Honorable R ay M abus : I think they are correct only if you
look at first-generation biofuels. Corn-based ethanol, for example,
clearly uses a lot of land. It has diverted acreage into crops specifically for fuel. The other downside, and it is significant for cornbased ethanol, the first generation of these ethanol products, is it
takes almost a gallon of gasoline to make a gallon of corn-based
ethanol. You cannot make that up in volume. But if you look at second- and third-generation biofuels, what you are looking primarily
at are things like camelina, if you are looking at crops.

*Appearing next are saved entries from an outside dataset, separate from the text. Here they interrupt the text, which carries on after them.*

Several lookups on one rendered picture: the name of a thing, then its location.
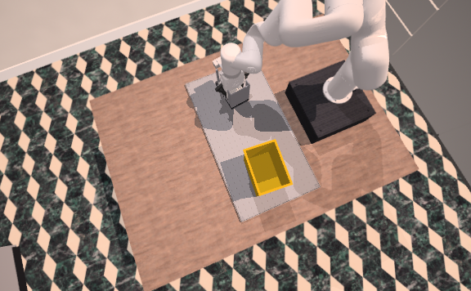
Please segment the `yellow open-top bin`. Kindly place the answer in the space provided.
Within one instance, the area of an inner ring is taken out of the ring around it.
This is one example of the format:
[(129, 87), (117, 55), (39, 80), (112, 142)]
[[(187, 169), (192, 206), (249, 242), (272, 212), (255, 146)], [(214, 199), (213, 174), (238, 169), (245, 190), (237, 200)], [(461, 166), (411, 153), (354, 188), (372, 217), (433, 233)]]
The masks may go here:
[(243, 151), (256, 196), (293, 185), (276, 139)]

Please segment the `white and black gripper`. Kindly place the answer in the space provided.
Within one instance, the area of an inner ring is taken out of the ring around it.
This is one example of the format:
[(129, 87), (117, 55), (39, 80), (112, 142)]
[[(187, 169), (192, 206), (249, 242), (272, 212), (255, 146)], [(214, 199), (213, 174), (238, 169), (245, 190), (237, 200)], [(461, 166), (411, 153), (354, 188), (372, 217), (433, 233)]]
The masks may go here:
[(248, 78), (249, 73), (241, 71), (240, 76), (238, 78), (229, 79), (225, 78), (225, 76), (220, 77), (220, 84), (215, 88), (216, 92), (221, 92), (223, 95), (227, 96), (227, 90), (232, 90), (241, 85), (244, 87), (244, 82)]

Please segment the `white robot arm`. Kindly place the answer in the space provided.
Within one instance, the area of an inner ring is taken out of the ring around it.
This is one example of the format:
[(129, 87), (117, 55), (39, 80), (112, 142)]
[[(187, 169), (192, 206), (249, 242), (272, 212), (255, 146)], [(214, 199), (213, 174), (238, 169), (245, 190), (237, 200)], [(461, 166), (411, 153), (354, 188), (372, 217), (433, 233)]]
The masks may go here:
[(385, 0), (363, 0), (363, 7), (362, 0), (325, 0), (325, 15), (314, 19), (312, 0), (280, 0), (263, 22), (252, 25), (244, 36), (242, 52), (234, 43), (222, 47), (221, 56), (213, 60), (216, 69), (222, 68), (221, 76), (234, 79), (241, 71), (259, 73), (264, 40), (273, 47), (282, 42), (287, 47), (305, 47), (351, 36), (348, 58), (332, 82), (333, 77), (323, 86), (326, 99), (342, 104), (353, 90), (374, 90), (387, 79)]

Camelina’s a rotational crop. You plant it on the same land you
plant wheat, for example. It is land that otherwise would be lying
fallow, so you are not taking any food out of the food chain. But
you are also looking at waste products: you know, wheat stalks,
any sort of biological waste, timber tops, grass, McDonald’s grease.
Any sort of organic waste is being looked at to be turned into that.
Finally, algae would not; it is a completely different structure and
would not take up the croplands that you are worried about. So I
think that those two things can coexist very, very well if we move
as we are to the second- and third-generation biofuels.
Again, I want to thank you all for coming today. Thank you for
listening to me, but thank you primarily for helping us get to where
we need to be, not only as a department in the Department of the
Navy, but particularly as a country. America simply cannot afford
to not be a part of this from a strategic sense and from a sense of
energy independence and national security. Thank you for your
work. Thank you for what you do for America.